As used herein, the term "coupled" and its functional equivalents are not intended to be necessarily limited to a direct, mechanical coupling of two or more components. Rather, the term "coupled" and its functional equivalents are intended to mean any direct or indirect mechanical, electrical, or chemical connection between two or more objects, features, workpieces, and/or environmental substances. In some examples, "coupled" also means that one object is integral with another object. As used herein, the terms "a" or "an" may include one or more items, unless specifically stated otherwise.

The matter set forth in the foregoing description and accompanying drawings is offered by way of illustration only and not as a limitation. While particular embodiments have been shown and described, it will be obvious to those skilled in the art that changes and modifications may be made without departing from the invention in its broader aspects. The actual scope of the protection sought is intended to be defined by the claims appended hereto when viewed in their proper perspective based on the prior art.

Claims

1. A hammer head, comprising:

a body having a first end and a second end;

an end cap coupled to the second end;

an inner cavity formed in the body and having a longitudinal axis;

a guide rod disposed in the lumen and extending longitudinally along the longitudinal axis; and

a weight comprising a through hole, wherein the weight is disposed in the lumen and the guide rod extends through the through hole, wherein the weight is longitudinally movable along the guide rod.

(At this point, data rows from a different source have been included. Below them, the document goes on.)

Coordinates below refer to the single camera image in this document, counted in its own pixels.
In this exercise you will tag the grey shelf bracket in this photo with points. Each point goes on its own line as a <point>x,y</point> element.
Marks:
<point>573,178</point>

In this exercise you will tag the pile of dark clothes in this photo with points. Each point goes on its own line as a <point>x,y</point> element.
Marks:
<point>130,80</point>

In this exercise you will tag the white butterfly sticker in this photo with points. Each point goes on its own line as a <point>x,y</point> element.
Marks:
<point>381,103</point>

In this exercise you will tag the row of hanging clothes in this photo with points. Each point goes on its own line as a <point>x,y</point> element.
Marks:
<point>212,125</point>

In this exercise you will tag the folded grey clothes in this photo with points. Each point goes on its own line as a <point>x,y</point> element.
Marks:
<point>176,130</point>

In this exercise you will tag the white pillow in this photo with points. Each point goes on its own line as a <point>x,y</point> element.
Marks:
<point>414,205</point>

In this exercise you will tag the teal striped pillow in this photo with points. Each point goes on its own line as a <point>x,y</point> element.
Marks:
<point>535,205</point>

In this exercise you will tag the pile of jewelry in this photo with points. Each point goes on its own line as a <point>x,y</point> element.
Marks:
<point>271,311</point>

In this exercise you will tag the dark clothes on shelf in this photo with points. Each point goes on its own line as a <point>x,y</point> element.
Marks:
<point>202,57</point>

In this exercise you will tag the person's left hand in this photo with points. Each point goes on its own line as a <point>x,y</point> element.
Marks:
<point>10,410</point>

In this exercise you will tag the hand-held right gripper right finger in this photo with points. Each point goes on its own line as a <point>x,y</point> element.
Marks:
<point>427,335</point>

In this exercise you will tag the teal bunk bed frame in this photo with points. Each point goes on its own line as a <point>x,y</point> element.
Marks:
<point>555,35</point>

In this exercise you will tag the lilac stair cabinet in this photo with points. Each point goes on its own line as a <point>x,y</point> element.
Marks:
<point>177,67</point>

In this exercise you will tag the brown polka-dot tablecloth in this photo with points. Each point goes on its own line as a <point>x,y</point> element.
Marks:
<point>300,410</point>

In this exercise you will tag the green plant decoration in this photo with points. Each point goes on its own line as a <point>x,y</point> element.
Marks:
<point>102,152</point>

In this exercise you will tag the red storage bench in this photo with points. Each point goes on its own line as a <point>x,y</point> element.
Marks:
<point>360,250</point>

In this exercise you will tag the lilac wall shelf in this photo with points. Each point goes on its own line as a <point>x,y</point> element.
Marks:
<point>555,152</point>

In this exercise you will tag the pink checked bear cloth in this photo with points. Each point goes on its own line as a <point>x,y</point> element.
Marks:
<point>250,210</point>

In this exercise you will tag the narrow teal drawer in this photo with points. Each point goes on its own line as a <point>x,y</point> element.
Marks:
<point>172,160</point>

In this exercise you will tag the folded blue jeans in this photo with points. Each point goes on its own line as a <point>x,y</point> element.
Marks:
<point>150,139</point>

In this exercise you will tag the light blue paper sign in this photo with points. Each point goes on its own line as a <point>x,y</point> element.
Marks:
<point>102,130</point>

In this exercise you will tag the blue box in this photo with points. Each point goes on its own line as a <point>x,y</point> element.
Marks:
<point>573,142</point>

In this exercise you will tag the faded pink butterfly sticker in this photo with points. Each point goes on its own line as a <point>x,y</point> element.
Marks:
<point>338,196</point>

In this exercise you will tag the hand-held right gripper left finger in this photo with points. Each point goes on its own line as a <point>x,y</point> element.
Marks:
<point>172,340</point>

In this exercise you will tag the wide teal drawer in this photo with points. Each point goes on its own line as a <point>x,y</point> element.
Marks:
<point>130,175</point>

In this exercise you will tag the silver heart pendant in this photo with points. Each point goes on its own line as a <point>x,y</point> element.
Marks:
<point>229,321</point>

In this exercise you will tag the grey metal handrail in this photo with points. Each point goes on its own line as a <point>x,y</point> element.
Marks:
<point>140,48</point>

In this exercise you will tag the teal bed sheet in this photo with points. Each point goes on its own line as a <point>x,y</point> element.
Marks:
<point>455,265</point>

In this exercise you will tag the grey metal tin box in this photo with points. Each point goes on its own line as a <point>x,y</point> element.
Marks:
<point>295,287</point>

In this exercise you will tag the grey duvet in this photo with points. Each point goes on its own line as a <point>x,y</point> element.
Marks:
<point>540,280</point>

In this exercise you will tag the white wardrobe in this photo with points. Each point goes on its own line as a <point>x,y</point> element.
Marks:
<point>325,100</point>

2. The hammer head of claim 1 wherein the shape of the weight substantially corresponds to the cross-sectional shape of the inner cavity.

3. The hammer head of claim 1, wherein a guide rod length of the guide rod substantially corresponds to a cavity length of the inner cavity.

4. The hammer head of claim 1 wherein the weight comprises more than one weight, and the combined length of the more than one weight is less than the cavity length of the internal cavity.

5. The hammer head of claim 1, wherein the weight comprises more than one weight, and the more than one weight are linearly arranged relative to each other along the longitudinal axis.

6. The hammer head of claim 1 wherein the weight is substantially disc-shaped.

7. The hammer head of claim 1 wherein the end cap is releasably coupled to the second end.

8. A hammer head, comprising:

a body having a first end and a second end;

an end cap coupled to the second end;

an inner cavity formed in the body and having a longitudinal axis; and

weights disposed in the internal cavity and linearly arranged relative to each other along the longitudinal axis.

9. The hammer head of claim 8 wherein each of the weights has a spherical shape substantially corresponding to a cross-sectional shape of the cavity.

10. The hammer head of claim 8 wherein the combined length of the weights is less than the cavity length of the internal cavity.

11. The hammer head of claim 8 wherein the end cap is releasably coupled to the second end.

12. A hammer head, comprising:

a body having a first end and a second end;

an end cap coupled to the second end;

an inner cavity formed in the body and having a longitudinal axis; and

weights disposed longitudinally in the internal cavity, wherein each of the weights includes a deformable end.

13. The hammer head of claim 12 wherein each of the weights has a rod shape.

14. The hammer head of claim 12 wherein each of the weights has a weight length that is less than a cavity length of the internal cavity.

15. The hammer head of claim 12 wherein the weights are disposed adjacent to each other in the internal cavity.

16. The hammer head of claim 12 wherein the deformable end is tapered.

17. The hammer head of claim 12 wherein the end cap is releasably coupled to the second end.